__Problem to solve__.
The answer should be an exact repeat of the stretch of material below from the line containing "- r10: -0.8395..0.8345" through the line containing "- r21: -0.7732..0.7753".

__Supplied data__.

:::::

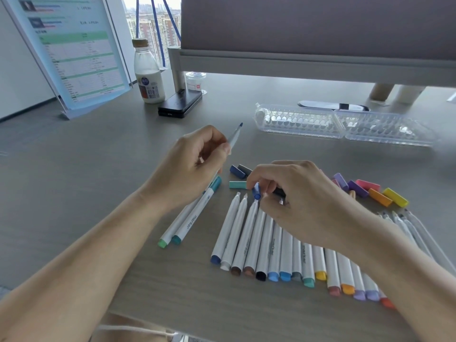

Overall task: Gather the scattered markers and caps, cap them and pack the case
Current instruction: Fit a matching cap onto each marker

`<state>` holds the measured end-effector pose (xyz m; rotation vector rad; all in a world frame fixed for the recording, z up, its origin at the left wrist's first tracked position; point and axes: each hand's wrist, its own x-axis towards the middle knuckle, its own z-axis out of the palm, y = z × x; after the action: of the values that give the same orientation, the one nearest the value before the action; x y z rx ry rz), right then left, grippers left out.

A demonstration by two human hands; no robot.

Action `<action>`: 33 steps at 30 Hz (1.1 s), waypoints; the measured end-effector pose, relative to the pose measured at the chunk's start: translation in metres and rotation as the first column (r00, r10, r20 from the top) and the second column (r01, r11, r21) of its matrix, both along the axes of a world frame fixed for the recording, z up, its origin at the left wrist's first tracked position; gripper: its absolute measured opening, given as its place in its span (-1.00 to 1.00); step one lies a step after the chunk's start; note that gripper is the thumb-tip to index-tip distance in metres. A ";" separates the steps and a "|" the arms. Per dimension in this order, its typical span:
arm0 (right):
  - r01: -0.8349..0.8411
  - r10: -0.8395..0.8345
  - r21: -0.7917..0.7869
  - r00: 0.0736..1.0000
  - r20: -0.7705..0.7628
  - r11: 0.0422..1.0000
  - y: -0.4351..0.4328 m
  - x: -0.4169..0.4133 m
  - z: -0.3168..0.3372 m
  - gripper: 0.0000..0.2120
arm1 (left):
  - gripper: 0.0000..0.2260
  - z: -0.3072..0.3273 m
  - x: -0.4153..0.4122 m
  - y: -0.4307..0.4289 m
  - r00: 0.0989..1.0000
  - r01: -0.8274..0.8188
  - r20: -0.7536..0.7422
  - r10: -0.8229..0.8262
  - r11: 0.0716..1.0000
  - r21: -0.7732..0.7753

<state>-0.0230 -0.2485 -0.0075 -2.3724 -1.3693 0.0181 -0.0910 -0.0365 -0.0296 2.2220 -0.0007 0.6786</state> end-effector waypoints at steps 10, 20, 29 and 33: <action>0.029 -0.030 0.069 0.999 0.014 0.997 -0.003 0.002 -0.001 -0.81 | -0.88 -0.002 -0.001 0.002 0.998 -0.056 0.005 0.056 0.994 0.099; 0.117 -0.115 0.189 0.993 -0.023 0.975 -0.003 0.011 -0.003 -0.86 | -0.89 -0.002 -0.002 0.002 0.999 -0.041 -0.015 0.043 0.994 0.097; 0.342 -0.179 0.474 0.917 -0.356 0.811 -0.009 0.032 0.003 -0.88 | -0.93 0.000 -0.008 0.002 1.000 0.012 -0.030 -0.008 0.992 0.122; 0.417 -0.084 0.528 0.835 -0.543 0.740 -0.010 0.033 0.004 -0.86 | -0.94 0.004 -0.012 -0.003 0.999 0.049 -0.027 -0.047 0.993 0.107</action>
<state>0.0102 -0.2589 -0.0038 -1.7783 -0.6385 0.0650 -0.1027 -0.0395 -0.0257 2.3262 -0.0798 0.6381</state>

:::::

__Result of the exercise__.
  - r10: -0.8395..0.8345
  - r21: -0.7917..0.7869
  - r00: 0.0736..1.0000
  - r20: -0.7705..0.7628
  - r11: 0.0422..1.0000
  - y: -0.4351..0.4328 m
  - x: -0.4169..0.4133 m
  - z: -0.3168..0.3372 m
  - gripper: 0.0000..0.2120
arm1 (left):
  - gripper: 0.0000..0.2260
  - z: -0.3072..0.3273 m
  - x: -0.4153..0.4122 m
  - y: -0.4307..0.4289 m
  - r00: 0.0989..1.0000
  - r01: -0.8274..0.8188
  - r20: -0.7536..0.7422
  - r10: -0.8229..0.8262
  - r11: 0.0716..1.0000
  - r21: -0.7732..0.7753

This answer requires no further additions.